Information supplied
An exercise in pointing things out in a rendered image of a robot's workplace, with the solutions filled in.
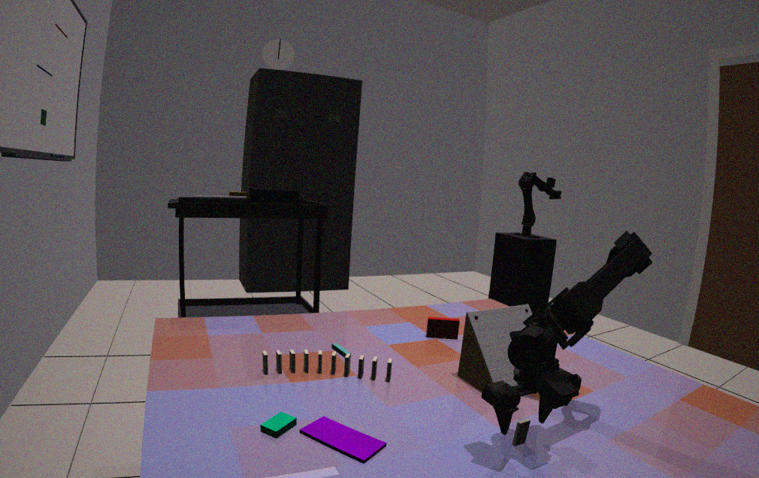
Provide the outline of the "teal rectangular block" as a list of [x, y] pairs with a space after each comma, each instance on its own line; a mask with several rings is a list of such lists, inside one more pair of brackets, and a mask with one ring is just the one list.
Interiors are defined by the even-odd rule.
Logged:
[[344, 349], [344, 347], [342, 347], [342, 346], [341, 346], [341, 345], [339, 345], [339, 344], [332, 344], [332, 345], [331, 345], [331, 348], [332, 348], [334, 351], [336, 351], [336, 352], [340, 353], [342, 356], [344, 356], [344, 358], [345, 358], [346, 354], [349, 354], [349, 355], [351, 355], [351, 353], [349, 353], [348, 351], [346, 351], [346, 349]]

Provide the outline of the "green rectangular block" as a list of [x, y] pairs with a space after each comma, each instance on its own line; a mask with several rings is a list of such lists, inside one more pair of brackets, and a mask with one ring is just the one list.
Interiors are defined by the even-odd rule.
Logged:
[[261, 424], [261, 432], [267, 436], [279, 438], [286, 431], [296, 426], [297, 418], [280, 412]]

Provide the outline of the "purple flat rectangular block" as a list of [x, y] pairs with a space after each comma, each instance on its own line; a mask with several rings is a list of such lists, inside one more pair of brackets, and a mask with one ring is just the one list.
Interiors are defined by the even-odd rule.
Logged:
[[325, 416], [300, 428], [300, 433], [358, 462], [369, 461], [386, 447], [377, 440]]

Exercise requirements
Give back the listing exactly, without a single picture.

Response box
An exercise in pointing things out in a rendered image of a robot's workplace, with the solutions filled in.
Provide the outline of the "teal rectangular block" as a list of [x, y] pairs with a space after each comma, each instance on its own line; a mask with several rings is a list of such lists, inside one more pair of brackets, and a mask with one ring is just the one list.
Interiors are defined by the even-odd rule.
Logged:
[[344, 349], [344, 347], [342, 347], [342, 346], [341, 346], [341, 345], [339, 345], [339, 344], [332, 344], [332, 345], [331, 345], [331, 348], [332, 348], [334, 351], [336, 351], [336, 352], [340, 353], [342, 356], [344, 356], [344, 358], [345, 358], [346, 354], [349, 354], [349, 355], [351, 355], [351, 353], [349, 353], [348, 351], [346, 351], [346, 349]]

Provide the outline of the "green rectangular block" as a list of [x, y] pairs with a space after each comma, each instance on its own line; a mask with several rings is a list of such lists, inside one more pair of brackets, and a mask with one ring is just the one list.
Interiors are defined by the even-odd rule.
Logged:
[[261, 424], [261, 432], [267, 436], [279, 438], [286, 431], [296, 426], [297, 418], [280, 412]]

Provide the outline of the "purple flat rectangular block" as a list of [x, y] pairs with a space after each comma, each instance on its own line; a mask with several rings is a list of such lists, inside one more pair of brackets, and a mask with one ring is just the one list.
Interiors are defined by the even-odd rule.
Logged:
[[325, 416], [300, 428], [300, 433], [358, 462], [369, 461], [386, 447], [377, 440]]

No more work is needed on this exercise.